How many lines below hold "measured"? Answer with only the number.

(Material provided)

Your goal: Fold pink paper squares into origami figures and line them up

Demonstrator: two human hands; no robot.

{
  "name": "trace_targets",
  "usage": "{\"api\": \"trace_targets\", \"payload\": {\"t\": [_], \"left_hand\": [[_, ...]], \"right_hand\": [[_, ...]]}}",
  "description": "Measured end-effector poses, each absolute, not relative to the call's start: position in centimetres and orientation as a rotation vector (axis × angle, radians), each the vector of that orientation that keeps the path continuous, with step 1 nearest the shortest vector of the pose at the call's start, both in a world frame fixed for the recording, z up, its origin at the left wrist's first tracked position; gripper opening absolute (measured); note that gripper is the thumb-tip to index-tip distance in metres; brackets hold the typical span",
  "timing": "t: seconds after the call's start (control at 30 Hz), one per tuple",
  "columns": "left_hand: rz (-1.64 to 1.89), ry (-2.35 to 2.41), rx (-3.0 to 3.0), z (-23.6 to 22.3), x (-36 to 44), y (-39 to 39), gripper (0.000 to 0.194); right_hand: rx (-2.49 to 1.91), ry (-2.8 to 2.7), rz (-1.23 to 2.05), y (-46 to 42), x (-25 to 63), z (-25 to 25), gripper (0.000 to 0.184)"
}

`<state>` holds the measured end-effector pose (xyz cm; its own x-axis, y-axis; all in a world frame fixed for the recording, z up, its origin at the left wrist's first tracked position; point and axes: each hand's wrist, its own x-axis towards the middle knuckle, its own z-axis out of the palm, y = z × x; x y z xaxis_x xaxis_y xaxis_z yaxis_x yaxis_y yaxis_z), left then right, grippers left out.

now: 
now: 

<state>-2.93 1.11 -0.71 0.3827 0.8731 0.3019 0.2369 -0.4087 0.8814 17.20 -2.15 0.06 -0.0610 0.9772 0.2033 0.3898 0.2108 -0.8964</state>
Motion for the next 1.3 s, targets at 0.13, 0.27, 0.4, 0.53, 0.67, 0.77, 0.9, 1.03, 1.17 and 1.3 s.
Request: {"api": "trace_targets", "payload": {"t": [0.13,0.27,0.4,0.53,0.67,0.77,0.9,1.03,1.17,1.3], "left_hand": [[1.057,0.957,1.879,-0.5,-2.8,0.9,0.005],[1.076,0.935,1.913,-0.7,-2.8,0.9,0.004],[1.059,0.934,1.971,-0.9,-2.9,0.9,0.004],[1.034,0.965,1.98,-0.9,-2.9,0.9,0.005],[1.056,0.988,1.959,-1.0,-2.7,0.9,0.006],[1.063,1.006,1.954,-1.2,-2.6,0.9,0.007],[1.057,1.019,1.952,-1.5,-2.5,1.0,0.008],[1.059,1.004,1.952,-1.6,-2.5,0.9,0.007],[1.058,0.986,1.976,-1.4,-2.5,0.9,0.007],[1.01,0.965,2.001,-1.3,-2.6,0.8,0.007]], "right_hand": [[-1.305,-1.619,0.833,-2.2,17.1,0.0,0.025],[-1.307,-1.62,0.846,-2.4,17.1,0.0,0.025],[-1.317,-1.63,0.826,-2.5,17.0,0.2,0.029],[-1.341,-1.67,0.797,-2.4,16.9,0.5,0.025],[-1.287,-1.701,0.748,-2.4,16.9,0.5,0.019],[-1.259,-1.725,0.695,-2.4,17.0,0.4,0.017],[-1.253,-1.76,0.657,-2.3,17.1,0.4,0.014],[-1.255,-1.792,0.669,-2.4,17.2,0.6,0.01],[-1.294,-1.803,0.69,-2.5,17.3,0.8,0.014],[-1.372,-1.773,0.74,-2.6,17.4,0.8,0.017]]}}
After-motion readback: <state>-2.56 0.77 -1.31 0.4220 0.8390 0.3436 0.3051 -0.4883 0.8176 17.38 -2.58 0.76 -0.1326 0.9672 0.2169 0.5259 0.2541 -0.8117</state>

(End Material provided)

◆ Response area: 2